## Work to complete
What is the number of lines in the data that include the string "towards"? Give it by itself.

## Data to examine
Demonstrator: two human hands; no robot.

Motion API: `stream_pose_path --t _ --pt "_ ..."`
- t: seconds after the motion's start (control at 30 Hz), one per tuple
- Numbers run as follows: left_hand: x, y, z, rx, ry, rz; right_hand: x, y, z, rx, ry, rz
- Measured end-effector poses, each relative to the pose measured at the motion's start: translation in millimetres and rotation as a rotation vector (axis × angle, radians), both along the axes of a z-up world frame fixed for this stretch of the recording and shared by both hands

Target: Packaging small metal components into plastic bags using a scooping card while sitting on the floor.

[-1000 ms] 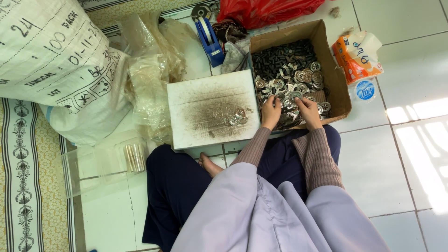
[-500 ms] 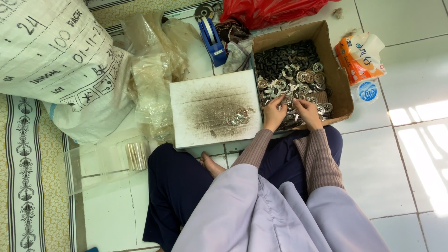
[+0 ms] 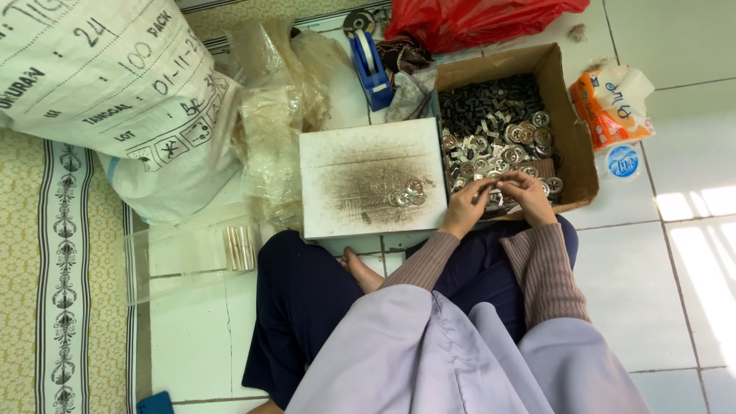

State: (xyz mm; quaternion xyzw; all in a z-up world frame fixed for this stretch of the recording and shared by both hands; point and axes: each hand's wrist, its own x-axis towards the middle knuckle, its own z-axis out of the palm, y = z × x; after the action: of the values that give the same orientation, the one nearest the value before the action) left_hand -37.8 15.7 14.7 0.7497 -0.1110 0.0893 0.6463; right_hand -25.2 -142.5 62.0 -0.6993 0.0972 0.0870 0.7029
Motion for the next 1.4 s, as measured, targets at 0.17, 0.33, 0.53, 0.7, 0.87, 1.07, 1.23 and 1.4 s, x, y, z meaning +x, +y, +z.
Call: stream_pose_path --t 0.17,0.33,0.53,0.7,0.87,1.07,1.23,1.4 --pt "-11 69 15 0.056 -0.053 0.153 -4 52 8 0.001 0.012 0.084" --pt "-12 166 33 0.296 -0.153 0.294 4 134 19 -0.054 -0.006 0.136" --pt "-29 213 -1 0.508 -0.102 0.247 9 184 -36 -0.576 -0.127 0.144" --pt "-27 206 -12 0.787 -0.143 0.238 -2 196 -49 -0.89 -0.486 -0.067" --pt "-27 205 -10 0.804 -0.129 0.243 -4 195 -58 -0.805 -0.549 -0.097" --pt "-28 206 -16 0.792 -0.131 0.244 -10 186 -43 -0.501 -0.476 -0.045" --pt "-21 208 -23 0.623 -0.007 0.22 -26 165 -3 -0.165 -0.282 0.046" --pt "-4 161 13 0.287 -0.097 0.312 -29 108 41 -0.048 -0.097 0.074"
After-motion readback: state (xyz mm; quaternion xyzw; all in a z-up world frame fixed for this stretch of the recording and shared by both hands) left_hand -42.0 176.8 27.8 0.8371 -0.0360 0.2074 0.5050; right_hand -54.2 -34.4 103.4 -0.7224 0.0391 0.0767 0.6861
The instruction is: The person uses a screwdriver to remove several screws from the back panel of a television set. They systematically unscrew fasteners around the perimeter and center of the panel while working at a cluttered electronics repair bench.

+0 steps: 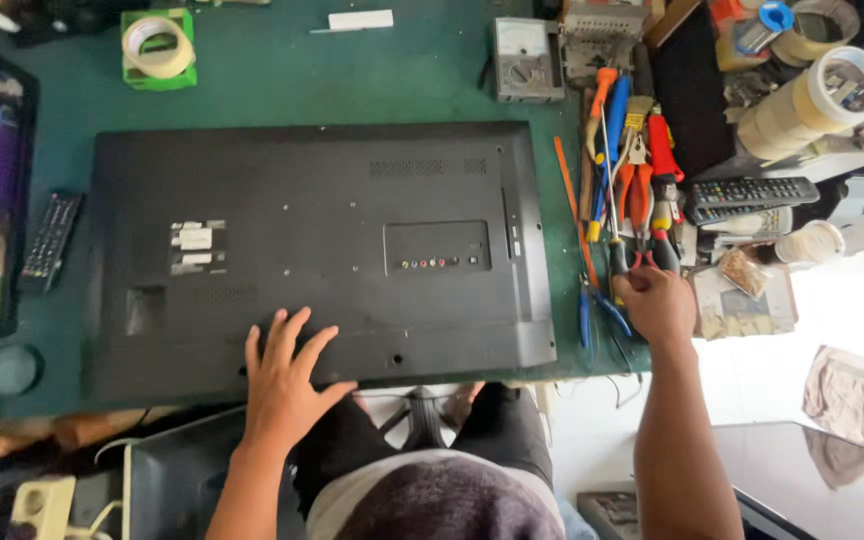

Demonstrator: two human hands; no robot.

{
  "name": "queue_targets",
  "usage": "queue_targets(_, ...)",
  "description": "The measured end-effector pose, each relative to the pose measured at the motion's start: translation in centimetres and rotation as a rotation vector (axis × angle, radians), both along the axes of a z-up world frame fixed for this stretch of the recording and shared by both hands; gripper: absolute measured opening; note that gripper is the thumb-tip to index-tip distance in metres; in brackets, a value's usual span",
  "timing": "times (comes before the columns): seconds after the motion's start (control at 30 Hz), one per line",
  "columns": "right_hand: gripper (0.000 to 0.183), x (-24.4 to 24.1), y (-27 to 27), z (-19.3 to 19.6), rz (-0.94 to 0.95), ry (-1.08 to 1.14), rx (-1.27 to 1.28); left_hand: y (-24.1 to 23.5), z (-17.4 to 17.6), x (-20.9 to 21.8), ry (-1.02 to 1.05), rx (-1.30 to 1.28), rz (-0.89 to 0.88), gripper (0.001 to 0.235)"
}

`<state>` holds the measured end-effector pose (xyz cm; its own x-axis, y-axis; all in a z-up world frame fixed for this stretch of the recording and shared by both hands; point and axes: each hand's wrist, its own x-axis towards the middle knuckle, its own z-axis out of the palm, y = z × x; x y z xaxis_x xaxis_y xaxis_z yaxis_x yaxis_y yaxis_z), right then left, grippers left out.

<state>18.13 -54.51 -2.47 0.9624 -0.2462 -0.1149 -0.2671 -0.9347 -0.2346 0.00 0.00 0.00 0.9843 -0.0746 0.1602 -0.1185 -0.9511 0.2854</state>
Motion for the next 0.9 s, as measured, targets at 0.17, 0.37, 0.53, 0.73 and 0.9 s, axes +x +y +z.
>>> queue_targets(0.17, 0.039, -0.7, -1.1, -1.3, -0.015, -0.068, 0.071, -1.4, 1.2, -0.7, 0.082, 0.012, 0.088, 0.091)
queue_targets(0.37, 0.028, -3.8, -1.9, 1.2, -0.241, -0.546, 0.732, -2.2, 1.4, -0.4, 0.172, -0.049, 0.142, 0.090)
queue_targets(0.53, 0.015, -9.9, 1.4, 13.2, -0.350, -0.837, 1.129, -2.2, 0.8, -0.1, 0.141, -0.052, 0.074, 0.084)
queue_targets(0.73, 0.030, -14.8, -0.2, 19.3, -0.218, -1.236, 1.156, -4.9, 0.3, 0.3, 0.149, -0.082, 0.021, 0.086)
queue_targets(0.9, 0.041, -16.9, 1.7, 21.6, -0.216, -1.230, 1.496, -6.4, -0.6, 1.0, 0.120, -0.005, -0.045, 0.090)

## Answer box
2